**Your task**
A stretch of the entries below is to be set down exactly, running from the line with "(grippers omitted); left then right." through the line with "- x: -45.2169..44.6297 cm", both included, and no other line.

**Exercise data**
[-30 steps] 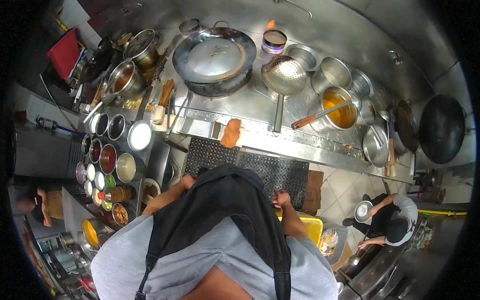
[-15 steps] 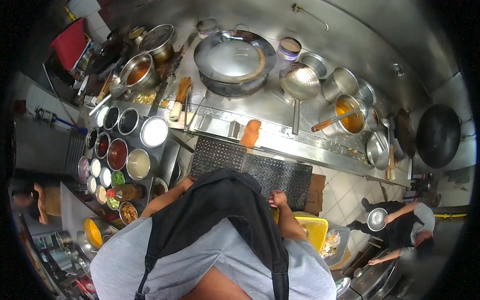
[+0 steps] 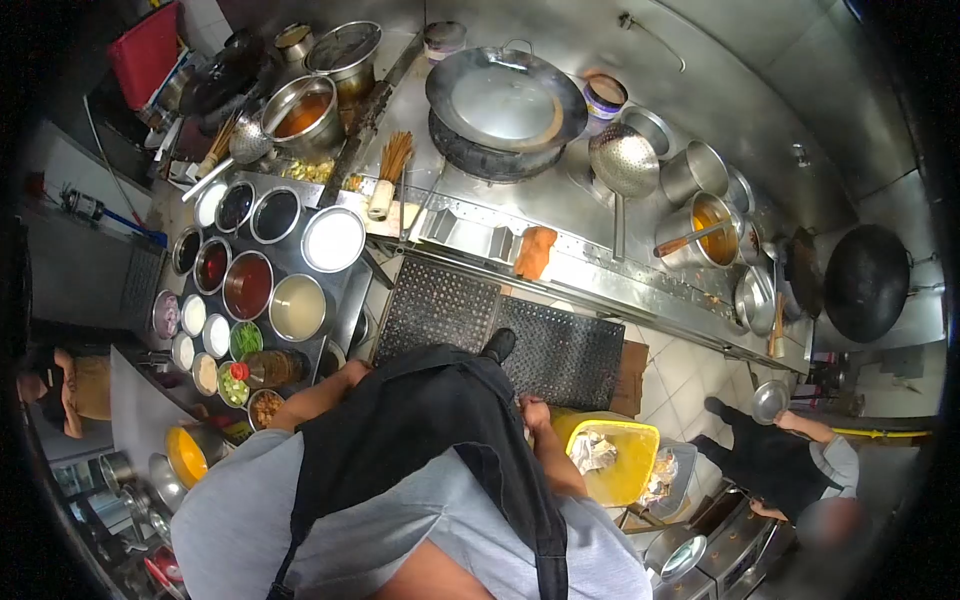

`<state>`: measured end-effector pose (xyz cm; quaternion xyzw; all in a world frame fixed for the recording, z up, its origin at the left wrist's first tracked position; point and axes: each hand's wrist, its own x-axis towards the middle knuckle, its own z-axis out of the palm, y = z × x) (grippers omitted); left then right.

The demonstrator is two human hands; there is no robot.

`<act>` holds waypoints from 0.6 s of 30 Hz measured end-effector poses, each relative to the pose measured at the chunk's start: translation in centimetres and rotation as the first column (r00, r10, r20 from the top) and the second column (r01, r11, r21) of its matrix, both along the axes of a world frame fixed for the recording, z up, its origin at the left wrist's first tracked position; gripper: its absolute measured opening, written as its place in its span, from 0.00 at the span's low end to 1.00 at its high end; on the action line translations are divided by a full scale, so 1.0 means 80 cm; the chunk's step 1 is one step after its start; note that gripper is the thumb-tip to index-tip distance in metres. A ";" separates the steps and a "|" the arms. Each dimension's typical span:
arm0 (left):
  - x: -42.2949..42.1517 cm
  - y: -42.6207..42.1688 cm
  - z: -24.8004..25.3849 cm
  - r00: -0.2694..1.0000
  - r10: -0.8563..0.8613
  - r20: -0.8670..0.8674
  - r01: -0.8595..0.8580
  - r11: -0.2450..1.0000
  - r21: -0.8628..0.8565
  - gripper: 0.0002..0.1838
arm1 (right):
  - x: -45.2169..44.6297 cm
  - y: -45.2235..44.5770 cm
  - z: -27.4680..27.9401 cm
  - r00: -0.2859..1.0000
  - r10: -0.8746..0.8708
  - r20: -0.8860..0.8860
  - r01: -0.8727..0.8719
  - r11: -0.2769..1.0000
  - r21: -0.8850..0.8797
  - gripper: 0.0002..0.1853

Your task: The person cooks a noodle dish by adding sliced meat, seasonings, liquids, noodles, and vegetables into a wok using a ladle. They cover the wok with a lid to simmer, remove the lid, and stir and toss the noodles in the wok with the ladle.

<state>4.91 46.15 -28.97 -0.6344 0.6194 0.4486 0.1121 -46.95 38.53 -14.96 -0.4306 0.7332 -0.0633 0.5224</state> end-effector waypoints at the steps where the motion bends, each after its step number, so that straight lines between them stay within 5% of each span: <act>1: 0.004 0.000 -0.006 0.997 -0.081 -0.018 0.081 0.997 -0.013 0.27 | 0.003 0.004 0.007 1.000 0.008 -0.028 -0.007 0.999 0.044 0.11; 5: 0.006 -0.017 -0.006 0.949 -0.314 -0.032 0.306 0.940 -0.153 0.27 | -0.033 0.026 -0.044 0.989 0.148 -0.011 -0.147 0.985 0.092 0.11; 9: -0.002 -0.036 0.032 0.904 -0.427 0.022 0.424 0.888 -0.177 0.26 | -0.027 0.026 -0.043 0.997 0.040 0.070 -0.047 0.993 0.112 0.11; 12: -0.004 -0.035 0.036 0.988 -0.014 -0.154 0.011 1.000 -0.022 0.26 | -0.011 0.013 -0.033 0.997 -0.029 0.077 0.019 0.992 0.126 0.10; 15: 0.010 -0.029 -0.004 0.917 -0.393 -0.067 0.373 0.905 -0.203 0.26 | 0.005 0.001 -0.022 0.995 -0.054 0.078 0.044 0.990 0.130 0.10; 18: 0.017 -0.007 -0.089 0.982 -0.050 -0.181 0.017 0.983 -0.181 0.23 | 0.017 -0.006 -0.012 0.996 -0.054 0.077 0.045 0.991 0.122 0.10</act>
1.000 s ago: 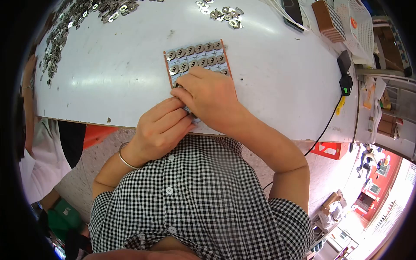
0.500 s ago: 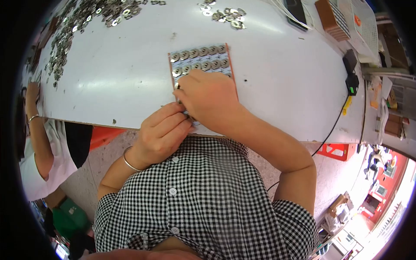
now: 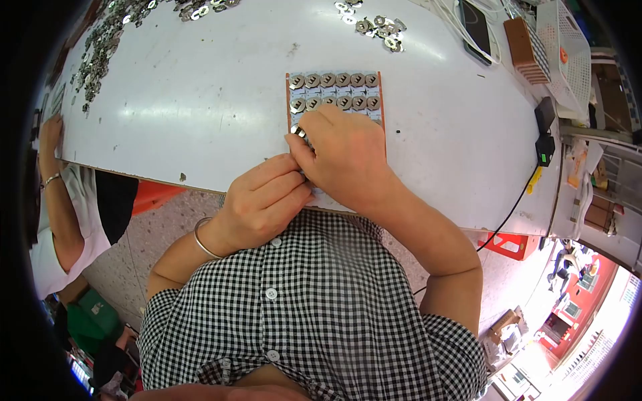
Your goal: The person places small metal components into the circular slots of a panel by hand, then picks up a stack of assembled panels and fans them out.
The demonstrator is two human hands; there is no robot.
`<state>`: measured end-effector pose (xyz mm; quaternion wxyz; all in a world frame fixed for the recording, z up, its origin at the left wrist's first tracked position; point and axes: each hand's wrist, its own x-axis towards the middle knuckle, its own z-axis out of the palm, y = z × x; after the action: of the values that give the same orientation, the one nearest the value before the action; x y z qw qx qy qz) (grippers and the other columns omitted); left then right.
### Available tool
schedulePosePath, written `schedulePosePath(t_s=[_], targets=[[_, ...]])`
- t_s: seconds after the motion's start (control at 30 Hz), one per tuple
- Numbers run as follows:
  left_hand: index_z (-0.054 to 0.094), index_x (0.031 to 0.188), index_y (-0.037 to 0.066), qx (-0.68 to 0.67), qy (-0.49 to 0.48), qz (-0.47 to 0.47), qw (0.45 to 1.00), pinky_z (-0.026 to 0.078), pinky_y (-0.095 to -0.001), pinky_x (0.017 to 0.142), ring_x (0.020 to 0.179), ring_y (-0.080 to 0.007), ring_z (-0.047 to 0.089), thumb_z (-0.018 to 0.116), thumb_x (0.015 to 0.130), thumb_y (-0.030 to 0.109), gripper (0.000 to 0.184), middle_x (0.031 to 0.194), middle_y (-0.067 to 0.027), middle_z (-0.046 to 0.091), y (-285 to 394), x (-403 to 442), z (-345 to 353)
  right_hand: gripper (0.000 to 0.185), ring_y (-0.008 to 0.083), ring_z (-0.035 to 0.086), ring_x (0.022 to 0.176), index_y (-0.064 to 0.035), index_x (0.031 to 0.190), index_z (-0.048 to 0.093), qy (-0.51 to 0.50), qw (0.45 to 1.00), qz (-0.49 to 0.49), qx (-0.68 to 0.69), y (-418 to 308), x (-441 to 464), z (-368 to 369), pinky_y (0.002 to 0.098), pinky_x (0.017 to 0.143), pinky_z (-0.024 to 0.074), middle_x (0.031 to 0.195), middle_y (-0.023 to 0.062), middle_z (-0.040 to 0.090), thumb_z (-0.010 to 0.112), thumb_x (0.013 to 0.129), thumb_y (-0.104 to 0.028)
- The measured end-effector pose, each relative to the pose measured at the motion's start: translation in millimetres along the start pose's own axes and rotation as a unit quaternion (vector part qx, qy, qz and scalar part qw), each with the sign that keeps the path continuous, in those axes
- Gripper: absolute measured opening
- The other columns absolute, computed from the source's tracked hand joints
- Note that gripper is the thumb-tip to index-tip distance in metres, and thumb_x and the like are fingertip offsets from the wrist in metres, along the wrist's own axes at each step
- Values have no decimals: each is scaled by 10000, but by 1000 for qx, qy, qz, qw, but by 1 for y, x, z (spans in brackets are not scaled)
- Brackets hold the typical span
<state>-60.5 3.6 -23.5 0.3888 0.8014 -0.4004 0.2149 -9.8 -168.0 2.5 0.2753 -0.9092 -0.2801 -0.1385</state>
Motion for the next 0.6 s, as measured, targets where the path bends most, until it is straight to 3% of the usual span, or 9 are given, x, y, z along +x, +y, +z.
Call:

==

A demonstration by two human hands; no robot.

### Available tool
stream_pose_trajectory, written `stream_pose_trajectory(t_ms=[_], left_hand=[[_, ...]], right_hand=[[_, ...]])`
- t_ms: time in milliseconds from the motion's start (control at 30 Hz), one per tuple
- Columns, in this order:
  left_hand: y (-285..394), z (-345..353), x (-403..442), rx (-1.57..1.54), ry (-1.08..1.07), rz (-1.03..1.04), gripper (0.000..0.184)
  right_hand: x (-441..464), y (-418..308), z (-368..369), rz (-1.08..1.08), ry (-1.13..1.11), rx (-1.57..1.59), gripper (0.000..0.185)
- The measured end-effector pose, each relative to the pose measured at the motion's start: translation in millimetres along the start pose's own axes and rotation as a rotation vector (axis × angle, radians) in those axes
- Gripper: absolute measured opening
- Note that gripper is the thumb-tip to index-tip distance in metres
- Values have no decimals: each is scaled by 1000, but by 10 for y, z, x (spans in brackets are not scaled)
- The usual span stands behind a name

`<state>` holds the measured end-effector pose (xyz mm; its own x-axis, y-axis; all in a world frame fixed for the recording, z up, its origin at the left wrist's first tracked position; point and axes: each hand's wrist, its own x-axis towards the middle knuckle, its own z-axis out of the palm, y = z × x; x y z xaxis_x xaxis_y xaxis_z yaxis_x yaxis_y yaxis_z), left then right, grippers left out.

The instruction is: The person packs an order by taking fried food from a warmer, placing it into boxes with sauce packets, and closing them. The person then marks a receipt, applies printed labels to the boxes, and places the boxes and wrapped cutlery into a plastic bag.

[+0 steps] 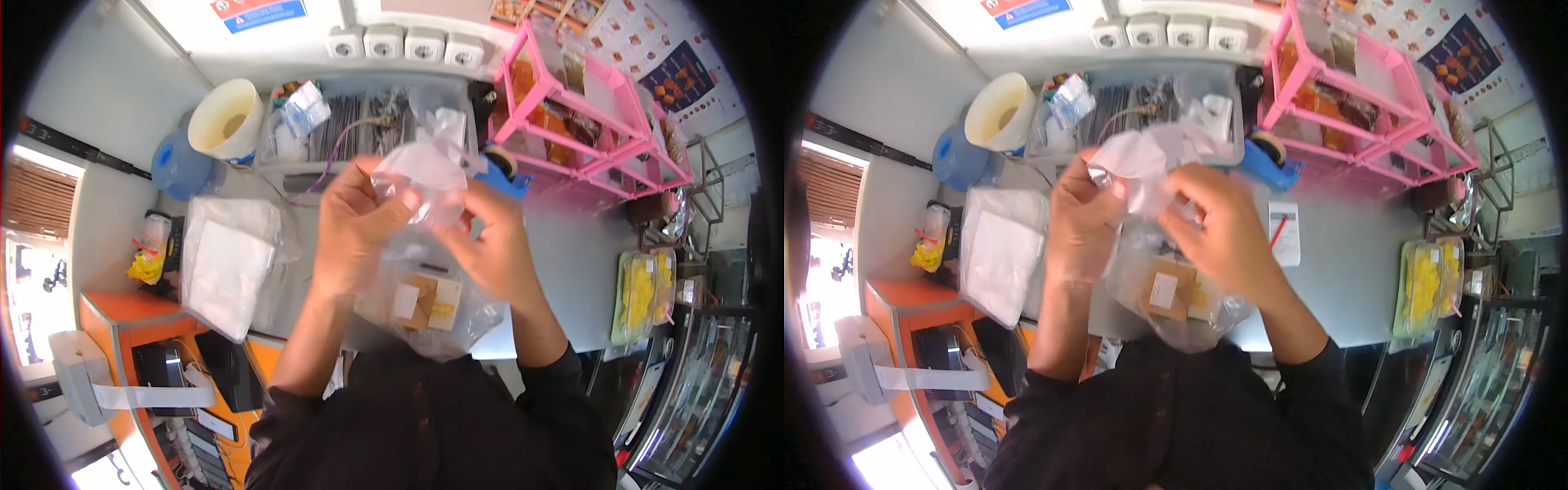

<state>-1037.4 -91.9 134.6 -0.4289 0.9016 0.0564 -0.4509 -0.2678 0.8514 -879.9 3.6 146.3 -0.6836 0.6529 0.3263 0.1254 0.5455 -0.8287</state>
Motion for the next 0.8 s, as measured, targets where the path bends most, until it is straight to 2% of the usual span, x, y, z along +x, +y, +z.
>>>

**Solution for this problem**
`<state>`: measured end-effector pose (xyz cm; quaternion xyzw; all in a world frame fixed for the recording, z up, its origin at the left wrist's first tracked position; point and axes: each hand's wrist, its own x-axis towards the middle knuckle, its own z-axis out of the palm, y = z × x) (grippers omitted); left then right.

The demonstrator is two human hands; there is no robot.

`<act>` holds waypoints from 0.6 s of 30 Hz measured end-effector poses, each relative to the pose measured at the chunk's start: translation in centimetres and rotation as the first column (r00, r10, r20 from the top) and the second column (r01, r11, r21) of its matrix, both along the axes of a world frame fixed for the recording, z up, its origin at the left wrist's first tracked position; gripper: its absolute measured opening, written as its place in its span, from 0.00 at the span's low end to 1.00 at its high end; on the action line translations are divided by a full scale, so 1.0 means 80 cm; the chunk's step 1 is one step after its start; note that gripper is the thumb-tip to index-tip distance in metres. A ";" separates the steps and a "|" the arms. Each dimension's typical span:
arm0 (left):
  - x: -42.2949..42.1517 cm
  - y: -42.6207..42.1688 cm
  - z: -24.8004..25.3849 cm
  - r00: -0.2694..1.0000
  - r10: -0.8563..0.8613
  - r20: -0.8670..0.8674
  - r01: -0.8595..0.8580
  - r11: -0.2450..1.0000
  - r21: -0.8628..0.8565
  - gripper: 0.0002..0.1838
arm1 (right):
  - x: -45.2169..44.6297 cm

This output has come to an end.